[TASK STATEMENT]
Find every line in the records below that holds the word "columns", and copy each one.

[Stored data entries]
▬▬▬▬▬▬
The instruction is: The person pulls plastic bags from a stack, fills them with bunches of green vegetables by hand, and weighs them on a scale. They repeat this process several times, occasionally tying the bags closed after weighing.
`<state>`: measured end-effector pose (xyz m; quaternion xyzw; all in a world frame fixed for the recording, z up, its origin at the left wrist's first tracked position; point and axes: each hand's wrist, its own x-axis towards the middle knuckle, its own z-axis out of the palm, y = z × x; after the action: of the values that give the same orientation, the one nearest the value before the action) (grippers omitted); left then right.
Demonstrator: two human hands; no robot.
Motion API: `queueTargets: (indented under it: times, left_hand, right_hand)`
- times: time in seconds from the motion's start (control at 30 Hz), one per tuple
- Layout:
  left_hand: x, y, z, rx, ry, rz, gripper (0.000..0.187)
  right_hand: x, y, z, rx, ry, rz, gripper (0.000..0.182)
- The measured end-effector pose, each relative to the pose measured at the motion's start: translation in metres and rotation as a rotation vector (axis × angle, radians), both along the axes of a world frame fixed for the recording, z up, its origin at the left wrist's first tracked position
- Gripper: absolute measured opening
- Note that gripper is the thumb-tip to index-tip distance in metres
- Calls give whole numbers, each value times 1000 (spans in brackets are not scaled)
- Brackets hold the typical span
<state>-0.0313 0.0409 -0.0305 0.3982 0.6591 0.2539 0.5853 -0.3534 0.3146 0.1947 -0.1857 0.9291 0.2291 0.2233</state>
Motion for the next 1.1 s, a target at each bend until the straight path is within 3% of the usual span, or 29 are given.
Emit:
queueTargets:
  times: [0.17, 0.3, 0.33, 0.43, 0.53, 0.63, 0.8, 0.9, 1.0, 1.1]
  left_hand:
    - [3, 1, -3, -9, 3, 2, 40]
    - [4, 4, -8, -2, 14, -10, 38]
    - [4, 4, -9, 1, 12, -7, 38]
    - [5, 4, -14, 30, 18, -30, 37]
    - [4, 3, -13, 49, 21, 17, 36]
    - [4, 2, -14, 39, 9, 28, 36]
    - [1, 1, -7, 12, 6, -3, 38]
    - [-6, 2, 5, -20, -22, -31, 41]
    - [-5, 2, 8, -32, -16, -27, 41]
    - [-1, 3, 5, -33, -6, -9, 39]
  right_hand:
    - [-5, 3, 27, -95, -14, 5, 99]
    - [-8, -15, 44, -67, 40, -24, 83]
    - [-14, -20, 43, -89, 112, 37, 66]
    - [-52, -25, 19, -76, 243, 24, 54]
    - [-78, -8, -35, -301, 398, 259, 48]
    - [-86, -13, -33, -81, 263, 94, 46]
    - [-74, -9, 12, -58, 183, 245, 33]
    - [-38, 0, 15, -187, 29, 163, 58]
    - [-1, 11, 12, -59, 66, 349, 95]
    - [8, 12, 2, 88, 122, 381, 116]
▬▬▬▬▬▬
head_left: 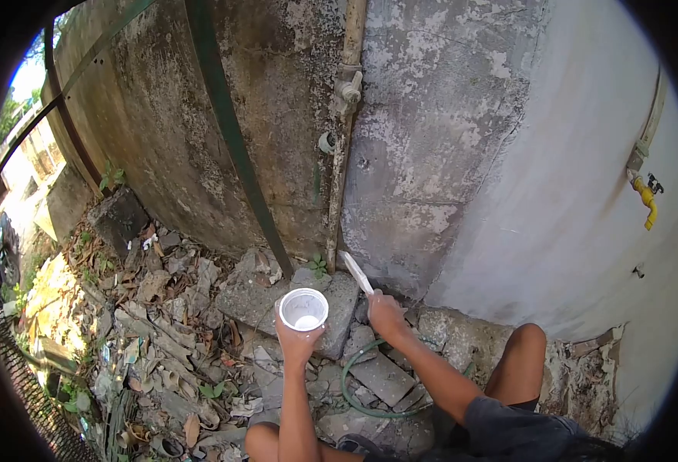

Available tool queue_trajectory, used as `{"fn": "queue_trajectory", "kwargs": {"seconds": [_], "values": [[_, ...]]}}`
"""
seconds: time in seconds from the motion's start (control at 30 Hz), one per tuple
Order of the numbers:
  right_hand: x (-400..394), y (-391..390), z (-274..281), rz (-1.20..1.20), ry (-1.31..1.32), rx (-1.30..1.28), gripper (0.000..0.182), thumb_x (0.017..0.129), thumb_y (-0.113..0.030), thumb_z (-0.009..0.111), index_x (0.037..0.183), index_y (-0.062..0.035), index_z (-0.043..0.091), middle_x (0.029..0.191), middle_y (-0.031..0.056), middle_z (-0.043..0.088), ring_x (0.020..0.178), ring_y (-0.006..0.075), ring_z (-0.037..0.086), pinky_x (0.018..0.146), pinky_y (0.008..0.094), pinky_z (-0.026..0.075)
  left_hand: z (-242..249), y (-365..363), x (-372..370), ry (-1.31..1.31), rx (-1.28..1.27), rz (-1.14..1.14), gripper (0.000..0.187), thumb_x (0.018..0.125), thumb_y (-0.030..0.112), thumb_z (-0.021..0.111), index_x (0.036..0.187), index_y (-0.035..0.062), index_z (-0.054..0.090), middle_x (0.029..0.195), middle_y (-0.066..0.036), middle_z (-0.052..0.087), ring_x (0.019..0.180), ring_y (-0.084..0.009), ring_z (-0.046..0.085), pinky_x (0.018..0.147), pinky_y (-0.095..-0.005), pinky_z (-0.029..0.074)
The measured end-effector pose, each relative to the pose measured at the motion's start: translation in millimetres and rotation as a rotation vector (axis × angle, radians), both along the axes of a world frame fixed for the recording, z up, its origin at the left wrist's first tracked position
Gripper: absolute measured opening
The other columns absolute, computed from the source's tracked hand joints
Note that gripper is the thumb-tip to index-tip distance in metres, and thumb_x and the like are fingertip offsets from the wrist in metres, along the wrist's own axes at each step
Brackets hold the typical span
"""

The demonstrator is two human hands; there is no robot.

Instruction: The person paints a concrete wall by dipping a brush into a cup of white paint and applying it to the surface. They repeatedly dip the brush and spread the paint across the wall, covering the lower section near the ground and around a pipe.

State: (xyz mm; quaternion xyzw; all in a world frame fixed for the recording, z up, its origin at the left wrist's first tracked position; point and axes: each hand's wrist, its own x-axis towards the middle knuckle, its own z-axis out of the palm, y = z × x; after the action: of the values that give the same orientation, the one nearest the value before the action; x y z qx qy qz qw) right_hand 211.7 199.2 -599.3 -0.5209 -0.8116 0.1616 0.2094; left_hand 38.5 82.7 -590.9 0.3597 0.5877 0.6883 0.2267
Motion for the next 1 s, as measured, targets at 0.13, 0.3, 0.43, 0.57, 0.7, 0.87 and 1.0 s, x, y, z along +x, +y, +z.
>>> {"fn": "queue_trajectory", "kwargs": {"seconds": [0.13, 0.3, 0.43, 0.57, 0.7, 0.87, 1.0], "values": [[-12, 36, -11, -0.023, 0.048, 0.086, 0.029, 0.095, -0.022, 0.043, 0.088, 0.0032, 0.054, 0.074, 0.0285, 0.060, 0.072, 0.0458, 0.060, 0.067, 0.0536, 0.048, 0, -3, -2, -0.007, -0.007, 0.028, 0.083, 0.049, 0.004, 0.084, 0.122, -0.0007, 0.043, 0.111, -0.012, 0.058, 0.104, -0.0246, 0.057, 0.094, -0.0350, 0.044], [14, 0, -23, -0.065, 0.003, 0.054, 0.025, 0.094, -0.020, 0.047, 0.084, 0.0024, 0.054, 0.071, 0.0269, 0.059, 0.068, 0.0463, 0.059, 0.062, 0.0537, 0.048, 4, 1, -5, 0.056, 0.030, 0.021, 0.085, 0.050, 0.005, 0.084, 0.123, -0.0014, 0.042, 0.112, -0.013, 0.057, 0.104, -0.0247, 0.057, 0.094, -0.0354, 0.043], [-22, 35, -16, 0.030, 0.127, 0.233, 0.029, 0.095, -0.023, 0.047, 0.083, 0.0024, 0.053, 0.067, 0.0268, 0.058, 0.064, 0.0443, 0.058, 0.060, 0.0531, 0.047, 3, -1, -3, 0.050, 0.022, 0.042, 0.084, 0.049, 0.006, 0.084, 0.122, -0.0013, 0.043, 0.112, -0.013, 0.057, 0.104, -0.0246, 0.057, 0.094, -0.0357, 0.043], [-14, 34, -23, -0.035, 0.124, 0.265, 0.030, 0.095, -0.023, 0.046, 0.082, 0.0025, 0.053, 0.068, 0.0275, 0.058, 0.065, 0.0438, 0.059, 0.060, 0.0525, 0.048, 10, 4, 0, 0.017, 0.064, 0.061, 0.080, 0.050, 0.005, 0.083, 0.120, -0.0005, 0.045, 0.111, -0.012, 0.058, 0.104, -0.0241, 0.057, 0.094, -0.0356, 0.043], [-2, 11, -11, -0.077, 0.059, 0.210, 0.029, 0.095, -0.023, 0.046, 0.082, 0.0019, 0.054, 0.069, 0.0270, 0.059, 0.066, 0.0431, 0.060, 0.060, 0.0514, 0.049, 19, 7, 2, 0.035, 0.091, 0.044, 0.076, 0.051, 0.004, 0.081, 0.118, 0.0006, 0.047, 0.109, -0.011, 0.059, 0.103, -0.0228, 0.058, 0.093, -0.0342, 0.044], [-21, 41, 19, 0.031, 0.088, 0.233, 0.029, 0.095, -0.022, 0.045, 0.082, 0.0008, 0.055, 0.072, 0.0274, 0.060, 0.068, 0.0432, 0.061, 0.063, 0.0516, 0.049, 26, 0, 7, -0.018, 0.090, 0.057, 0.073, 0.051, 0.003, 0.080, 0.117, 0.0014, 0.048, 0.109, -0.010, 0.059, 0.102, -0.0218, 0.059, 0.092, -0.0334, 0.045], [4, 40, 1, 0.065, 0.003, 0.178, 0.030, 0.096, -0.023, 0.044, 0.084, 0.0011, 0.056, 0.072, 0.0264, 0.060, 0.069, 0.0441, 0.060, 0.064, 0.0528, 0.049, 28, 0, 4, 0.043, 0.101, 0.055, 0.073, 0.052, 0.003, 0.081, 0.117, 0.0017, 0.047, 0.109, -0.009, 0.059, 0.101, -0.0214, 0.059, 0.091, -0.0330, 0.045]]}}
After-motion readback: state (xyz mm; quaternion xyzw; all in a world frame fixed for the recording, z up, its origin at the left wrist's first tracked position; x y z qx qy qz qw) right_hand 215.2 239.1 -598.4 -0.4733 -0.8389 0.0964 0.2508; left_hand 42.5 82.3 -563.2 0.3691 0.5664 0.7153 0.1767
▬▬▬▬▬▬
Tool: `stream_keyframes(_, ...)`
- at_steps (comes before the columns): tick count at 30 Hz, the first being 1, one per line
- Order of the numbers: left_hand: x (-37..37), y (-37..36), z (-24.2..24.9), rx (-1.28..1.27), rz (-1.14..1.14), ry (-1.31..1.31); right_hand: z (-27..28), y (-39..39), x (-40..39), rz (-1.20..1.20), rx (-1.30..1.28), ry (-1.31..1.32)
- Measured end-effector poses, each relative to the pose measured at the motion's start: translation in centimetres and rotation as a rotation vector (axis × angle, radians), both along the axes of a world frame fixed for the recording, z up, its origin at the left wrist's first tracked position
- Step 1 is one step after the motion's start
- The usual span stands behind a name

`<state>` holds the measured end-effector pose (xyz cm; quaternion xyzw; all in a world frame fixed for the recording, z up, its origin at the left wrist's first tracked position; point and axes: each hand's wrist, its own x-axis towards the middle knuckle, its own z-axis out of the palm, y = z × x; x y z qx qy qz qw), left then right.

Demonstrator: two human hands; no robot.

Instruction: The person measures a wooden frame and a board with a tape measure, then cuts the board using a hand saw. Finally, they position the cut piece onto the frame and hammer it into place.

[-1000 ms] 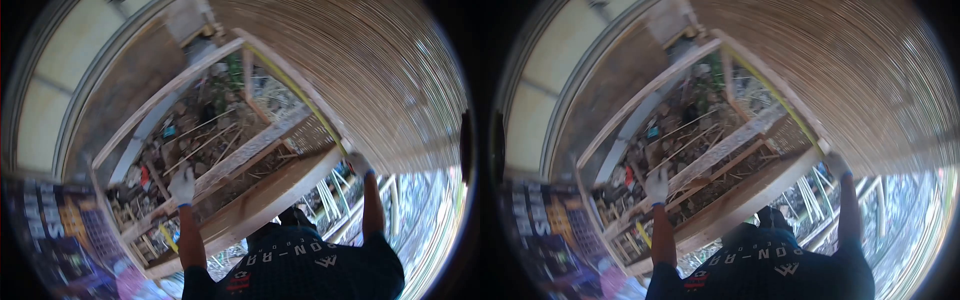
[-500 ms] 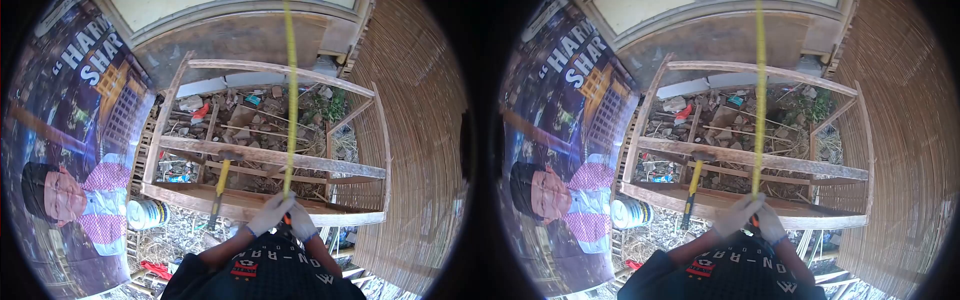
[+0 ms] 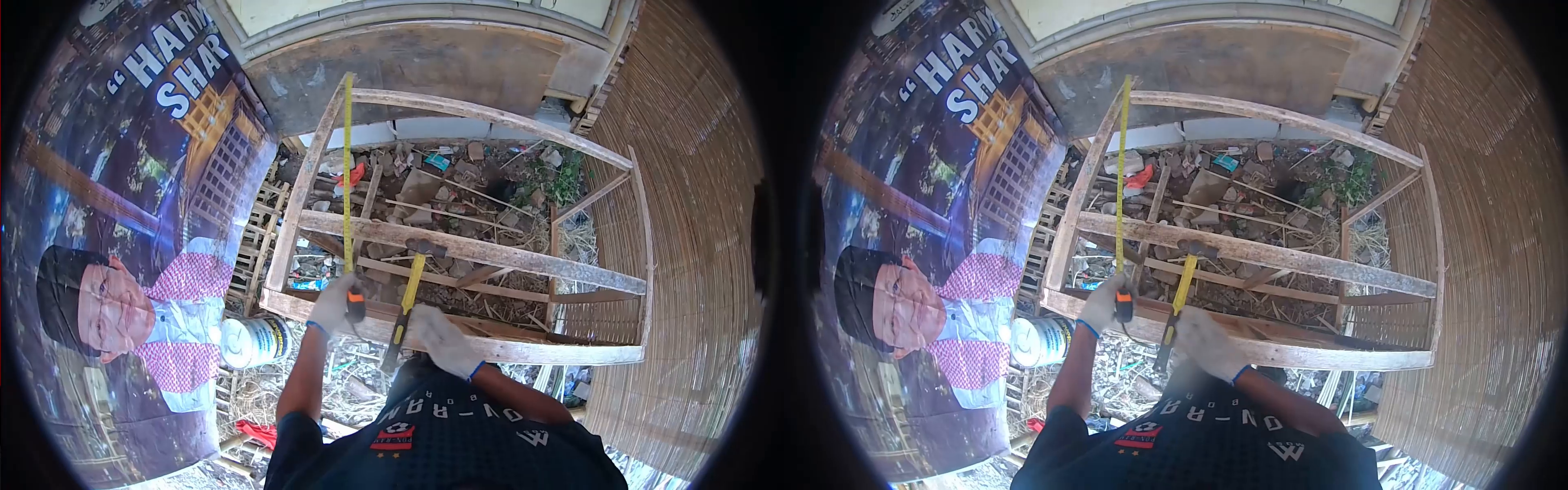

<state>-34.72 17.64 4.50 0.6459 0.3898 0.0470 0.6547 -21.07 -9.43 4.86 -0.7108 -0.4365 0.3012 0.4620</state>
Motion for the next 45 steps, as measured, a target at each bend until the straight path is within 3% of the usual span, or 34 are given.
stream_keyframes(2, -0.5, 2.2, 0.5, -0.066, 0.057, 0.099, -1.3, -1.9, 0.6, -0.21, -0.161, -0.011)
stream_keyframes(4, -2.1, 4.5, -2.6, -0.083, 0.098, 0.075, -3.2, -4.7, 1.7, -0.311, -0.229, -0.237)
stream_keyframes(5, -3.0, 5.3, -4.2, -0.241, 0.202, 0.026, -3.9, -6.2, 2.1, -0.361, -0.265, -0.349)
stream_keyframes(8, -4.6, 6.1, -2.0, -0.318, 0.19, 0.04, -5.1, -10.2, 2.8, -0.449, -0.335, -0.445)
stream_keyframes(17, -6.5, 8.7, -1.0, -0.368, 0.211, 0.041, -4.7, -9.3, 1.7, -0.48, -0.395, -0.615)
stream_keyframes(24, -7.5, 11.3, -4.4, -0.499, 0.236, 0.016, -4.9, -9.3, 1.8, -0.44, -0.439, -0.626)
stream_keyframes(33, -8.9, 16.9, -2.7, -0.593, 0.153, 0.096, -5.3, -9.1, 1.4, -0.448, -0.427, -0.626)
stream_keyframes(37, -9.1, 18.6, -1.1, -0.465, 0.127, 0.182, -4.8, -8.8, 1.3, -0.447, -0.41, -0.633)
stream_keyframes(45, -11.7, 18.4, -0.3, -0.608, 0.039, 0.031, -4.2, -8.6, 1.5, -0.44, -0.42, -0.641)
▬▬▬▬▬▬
[REPLY]
The other columns absolute, computed from the source's tracked hand joints
- at_steps (comes before the columns): tick count at 30 Hz, the first being 1, one per line

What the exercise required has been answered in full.